O melhor texto sobre Bettina: “Somos idiotas”

Por: Redação

O melhor texto sobre o fenômeno Bettina foi escrito por Mariliz Pereira Jorge, da Folha.

Ela deu um ângulo totalmente diferente à polêmica, fazendo daquela publicidade um jeito criativo de analisar uma geração.

E também de se auto-analisar.

Título da coluna: “Bettina é esperta, nós é que somos idiotas”.

Trecho:

O que importa é que os jovens têm se comportado cada vez mais como velhos, dando importância a coisas que não fazem tanta diferença nessa fase da vida. Parecem atropelar o tempo e querer resolver casa, comida, trabalho, amor da vida e a aposentadoria assim que saem da faculdade.

Mas o episódio Bettina me faz pensar se não fracassei como jovem em minha tentativa de ser apenas jovem quando tinha idade para isso. Não sei ainda como sobrevivi a mim mesma e a toda a minha falta de foco, talento e sorte, obviamente, quando vejo tanta gente de pouca idade com mais dinheiro, mais milhas acumuladas em classe executiva, com zero quilometragem rodada na estrada do coração partido e, claro, toda a parte ruim que quase sempre bate na porta quando já vivemos um bocado. Ansiedade, fobias e muitas frustrações, tudo aquilo previsto no pacote da crise da meia idade da classe média e média alta, mas parece chegar cada vez mais cedo na vida desse tipo de brasileiro.

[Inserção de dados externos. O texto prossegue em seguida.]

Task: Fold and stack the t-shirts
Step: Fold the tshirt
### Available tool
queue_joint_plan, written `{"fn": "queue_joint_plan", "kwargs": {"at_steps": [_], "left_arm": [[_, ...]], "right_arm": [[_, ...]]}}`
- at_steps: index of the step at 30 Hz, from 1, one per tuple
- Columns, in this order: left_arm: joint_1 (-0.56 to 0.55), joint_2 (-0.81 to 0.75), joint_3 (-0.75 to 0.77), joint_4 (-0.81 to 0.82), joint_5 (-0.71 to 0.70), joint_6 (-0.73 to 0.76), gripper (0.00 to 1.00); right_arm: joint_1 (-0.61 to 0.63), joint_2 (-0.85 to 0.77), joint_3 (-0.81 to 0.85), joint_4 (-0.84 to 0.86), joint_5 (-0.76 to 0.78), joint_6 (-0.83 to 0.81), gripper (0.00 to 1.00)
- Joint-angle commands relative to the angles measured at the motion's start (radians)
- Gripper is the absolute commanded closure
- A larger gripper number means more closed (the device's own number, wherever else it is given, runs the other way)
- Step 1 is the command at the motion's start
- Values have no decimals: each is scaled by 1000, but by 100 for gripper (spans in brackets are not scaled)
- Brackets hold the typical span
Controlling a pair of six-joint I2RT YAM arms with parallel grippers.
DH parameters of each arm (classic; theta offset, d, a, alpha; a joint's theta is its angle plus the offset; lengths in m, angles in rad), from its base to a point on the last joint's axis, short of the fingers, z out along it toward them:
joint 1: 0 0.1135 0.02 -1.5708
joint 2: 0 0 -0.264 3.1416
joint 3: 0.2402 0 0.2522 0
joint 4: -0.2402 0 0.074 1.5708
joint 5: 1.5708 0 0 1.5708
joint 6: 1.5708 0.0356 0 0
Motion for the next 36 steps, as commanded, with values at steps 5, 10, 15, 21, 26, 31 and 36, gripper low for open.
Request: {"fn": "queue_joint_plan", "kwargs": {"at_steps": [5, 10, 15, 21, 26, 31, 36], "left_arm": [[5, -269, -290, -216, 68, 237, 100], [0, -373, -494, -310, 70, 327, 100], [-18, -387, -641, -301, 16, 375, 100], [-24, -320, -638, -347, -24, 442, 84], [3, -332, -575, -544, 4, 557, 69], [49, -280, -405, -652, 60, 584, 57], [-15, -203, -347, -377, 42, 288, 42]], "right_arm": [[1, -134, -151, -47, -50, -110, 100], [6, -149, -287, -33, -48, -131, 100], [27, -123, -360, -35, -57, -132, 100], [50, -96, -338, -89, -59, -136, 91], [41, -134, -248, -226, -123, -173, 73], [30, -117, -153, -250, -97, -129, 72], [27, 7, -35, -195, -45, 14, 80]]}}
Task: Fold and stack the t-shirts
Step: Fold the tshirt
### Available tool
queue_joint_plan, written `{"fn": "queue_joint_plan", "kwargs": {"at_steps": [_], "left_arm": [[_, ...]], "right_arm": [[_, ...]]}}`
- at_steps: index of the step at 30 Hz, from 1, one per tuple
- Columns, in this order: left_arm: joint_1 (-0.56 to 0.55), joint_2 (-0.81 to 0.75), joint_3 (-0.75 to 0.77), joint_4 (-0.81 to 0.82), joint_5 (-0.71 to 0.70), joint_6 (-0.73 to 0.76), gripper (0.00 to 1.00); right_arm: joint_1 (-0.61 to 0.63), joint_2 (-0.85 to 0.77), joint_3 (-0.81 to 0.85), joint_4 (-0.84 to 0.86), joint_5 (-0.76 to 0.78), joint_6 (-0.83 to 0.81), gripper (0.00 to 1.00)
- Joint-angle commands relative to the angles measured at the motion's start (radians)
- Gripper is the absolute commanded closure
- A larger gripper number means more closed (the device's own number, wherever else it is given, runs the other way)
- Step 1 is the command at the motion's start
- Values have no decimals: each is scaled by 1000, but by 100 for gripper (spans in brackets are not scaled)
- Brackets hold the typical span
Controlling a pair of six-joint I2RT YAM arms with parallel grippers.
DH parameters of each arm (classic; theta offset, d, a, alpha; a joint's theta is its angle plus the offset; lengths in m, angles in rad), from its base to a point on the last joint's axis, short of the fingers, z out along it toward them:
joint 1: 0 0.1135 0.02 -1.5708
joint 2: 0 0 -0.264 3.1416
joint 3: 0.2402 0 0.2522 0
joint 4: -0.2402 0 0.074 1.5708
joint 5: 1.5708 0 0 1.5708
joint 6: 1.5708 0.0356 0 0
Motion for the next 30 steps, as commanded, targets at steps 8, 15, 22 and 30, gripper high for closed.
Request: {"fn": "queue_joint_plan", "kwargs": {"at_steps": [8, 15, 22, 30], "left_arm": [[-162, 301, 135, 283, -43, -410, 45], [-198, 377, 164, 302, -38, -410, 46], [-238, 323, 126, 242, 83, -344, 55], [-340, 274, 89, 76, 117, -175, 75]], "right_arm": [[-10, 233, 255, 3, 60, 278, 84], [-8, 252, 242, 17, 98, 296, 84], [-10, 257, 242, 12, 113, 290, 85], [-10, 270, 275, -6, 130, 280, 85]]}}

Bettinas são um desserviço num país de jovens com poucas chances de um futuro mais ou menos, mas também daqueles criados à base de pera com leite e acabam com a com a cabecinha dodói, alimentada por um mundo de mentira, embalado em pulseirinhas vips e viagens de jatinho, vendido nas redes sociais e por pais que juram que seus filhos são as pessoinhas mais especiais do mundo. Gente frustrada e deprimida ainda antes dos trinta porque não tem o emprego dos sonhos, com 15 salários e bônus, não acumula um milhão de seguidores nas redes sociais, não encontrou o amor da vida aos 24 e jamais fará uma festa de revista em alguma praia, agora já destruída pelas blogueiras, como Caraíva. (Acabaram com Caraíva, não me conformo.) Não terá um casamento como esse por falta de dinheiro ou de encontrar um amor, porque é difícil para caceta mesmo encontrar um amor. E, querido leitor, me desculpe o “para caceta”, mas tem coisas que os jovens só entendem assim.

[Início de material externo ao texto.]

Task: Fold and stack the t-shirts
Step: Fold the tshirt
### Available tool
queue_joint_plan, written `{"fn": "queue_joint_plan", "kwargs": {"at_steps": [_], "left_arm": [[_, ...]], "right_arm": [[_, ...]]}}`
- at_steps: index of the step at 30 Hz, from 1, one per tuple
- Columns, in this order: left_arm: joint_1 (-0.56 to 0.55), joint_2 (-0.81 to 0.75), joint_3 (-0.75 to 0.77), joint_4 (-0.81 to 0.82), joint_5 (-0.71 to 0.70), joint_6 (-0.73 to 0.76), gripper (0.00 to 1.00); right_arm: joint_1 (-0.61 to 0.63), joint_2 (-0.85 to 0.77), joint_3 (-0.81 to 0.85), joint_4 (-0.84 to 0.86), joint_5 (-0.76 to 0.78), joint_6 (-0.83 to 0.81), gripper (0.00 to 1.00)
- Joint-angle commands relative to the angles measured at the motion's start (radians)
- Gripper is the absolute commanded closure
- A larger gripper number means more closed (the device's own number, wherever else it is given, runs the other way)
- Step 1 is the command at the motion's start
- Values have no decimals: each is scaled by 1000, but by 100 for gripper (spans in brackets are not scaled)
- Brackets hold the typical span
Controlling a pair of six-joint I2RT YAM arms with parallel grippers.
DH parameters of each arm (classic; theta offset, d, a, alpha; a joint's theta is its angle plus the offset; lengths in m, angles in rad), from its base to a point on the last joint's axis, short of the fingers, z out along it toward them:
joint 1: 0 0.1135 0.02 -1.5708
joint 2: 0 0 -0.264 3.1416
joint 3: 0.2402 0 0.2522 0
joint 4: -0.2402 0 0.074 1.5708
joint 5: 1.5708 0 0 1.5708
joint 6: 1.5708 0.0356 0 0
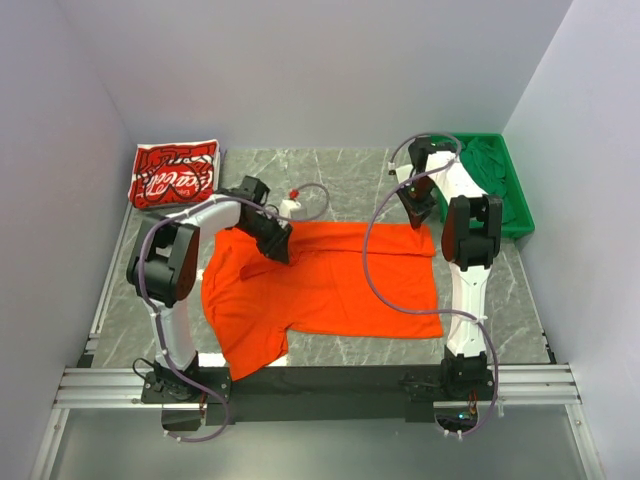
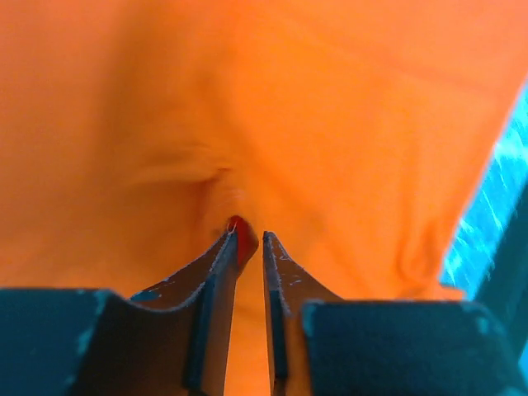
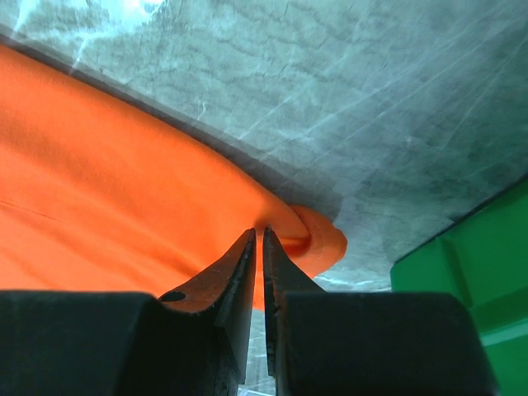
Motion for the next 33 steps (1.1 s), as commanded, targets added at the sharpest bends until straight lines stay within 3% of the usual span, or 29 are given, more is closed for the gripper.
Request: {"fn": "queue_joint_plan", "kwargs": {"at_steps": [1, 5, 6, 8, 11, 14, 19, 23, 33], "left_arm": [[-69, -83, -19, -126, 43, 143, 76], [-48, -123, 1, -244, 29, 237, 75], [-25, -131, 11, -235, 31, 225, 71], [73, -142, 54, -197, 32, 140, 59], [199, -143, 84, -62, -18, -24, 52], [265, -149, 45, 117, -147, -150, 52], [359, -70, 105, 202, -274, -307, 55], [399, -5, 152, 242, -311, -448, 56], [405, 62, 183, 231, -310, -536, 58]], "right_arm": [[-4, 6, 52, -9, 22, -8, 85], [-6, 6, 78, -15, 26, -15, 85], [-6, 3, 83, -14, 28, -15, 85], [-4, -1, 97, -3, 31, -12, 85], [-4, 6, 112, 9, 40, -8, 85], [1, 24, 130, 31, 62, 4, 85], [13, 38, 152, 70, 89, 41, 85], [28, 36, 128, 112, 131, 44, 84], [39, 58, 91, 109, 132, 12, 85]]}}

Não tenho saudade de ser jovem porque fui muito jovem quando era jovem. Época em que a gente pode ser muito livre, muito irresponsável, muito inconsequente. Pode andar perto de precipícios, mesmo que seja com o cordão umbilical ainda bem preso aos nossos pais. A gente tropeça, escorrega, caí, mas consciente dos limites. Porque é isso que fazemos quando somos jovens. Pedimos demissão, somos demitidos, ficamos sem dinheiro, sem lugar onde morar, desagradamos pais, chefes, amigos e amores, parcela blusinhas na C&A, passagens de avião, compramos bebida barata e amores sem valor nenhum. Sofremos muito, mesmo sem bons motivos. Faz bem ao caráter e, acredite, é muito divertido.

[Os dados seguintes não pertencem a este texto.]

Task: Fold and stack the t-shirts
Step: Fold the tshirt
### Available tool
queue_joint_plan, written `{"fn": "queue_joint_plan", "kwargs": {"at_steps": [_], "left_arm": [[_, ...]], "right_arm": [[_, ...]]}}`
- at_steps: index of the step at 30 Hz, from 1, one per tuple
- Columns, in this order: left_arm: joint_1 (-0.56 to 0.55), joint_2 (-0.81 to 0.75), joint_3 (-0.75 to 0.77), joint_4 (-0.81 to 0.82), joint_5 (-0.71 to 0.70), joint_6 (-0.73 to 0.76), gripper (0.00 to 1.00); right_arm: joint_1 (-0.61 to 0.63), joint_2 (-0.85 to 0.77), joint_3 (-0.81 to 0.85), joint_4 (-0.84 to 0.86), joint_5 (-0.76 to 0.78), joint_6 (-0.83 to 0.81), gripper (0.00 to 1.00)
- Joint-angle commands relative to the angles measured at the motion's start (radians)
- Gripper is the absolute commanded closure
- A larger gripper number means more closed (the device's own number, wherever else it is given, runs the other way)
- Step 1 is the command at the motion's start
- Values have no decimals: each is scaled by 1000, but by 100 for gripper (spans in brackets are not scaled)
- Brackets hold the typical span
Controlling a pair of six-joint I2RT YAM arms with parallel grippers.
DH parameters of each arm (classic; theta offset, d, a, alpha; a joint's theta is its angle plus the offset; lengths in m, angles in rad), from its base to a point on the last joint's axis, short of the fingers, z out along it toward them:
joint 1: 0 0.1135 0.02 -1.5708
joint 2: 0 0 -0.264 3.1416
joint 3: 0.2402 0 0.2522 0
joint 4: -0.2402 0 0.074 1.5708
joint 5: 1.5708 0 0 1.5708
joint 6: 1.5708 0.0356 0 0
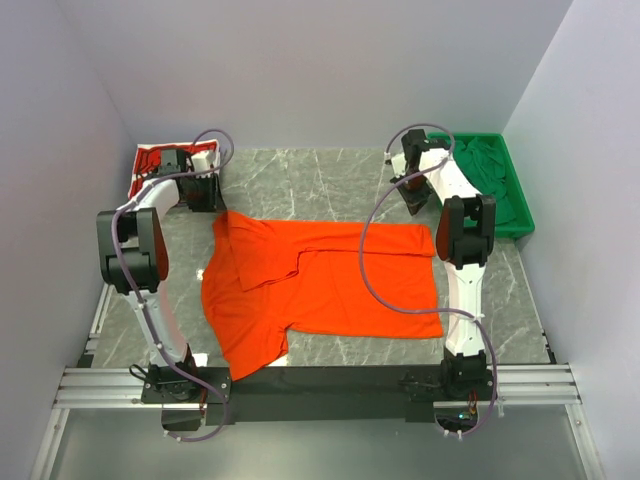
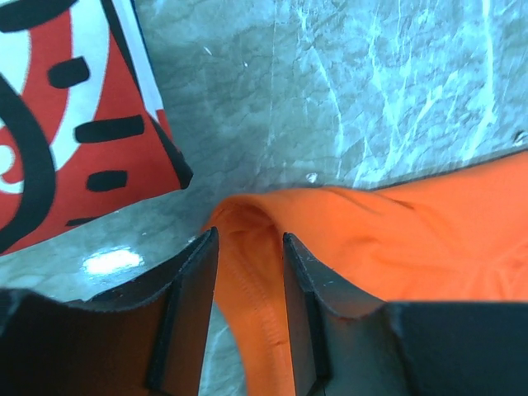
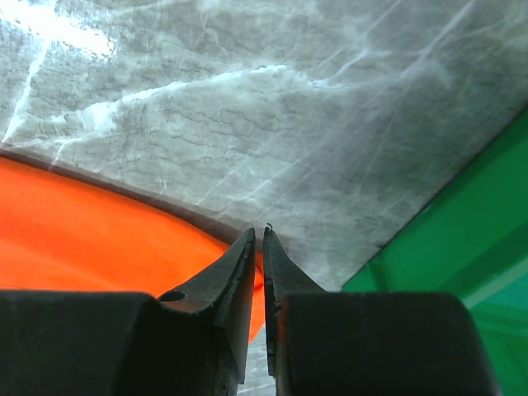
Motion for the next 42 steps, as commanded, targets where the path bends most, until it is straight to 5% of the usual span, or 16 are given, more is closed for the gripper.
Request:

Mas, então, vem Bettina dizer que você e eu somos todos idiotas porque não conseguimos juntar R$ 1 milhão aos vinte e poucos anos. Esqueça Bettina. A vida é dura e injusta e, se você não tem um papai para te dar R$ 35 mil para “começar” o seu milhão, vai ter que trabalhar muito e ganhar pouco durante um bom tempo, sem bônus e muitas vezes sem reconhecimento. Enquanto isso, aproveite para viver a vida adoidado. Idiota mesmo é o jovem que não se permite ser jovem enquanto pode. E aquele que arrota conquistas com o dinheiro dos outros.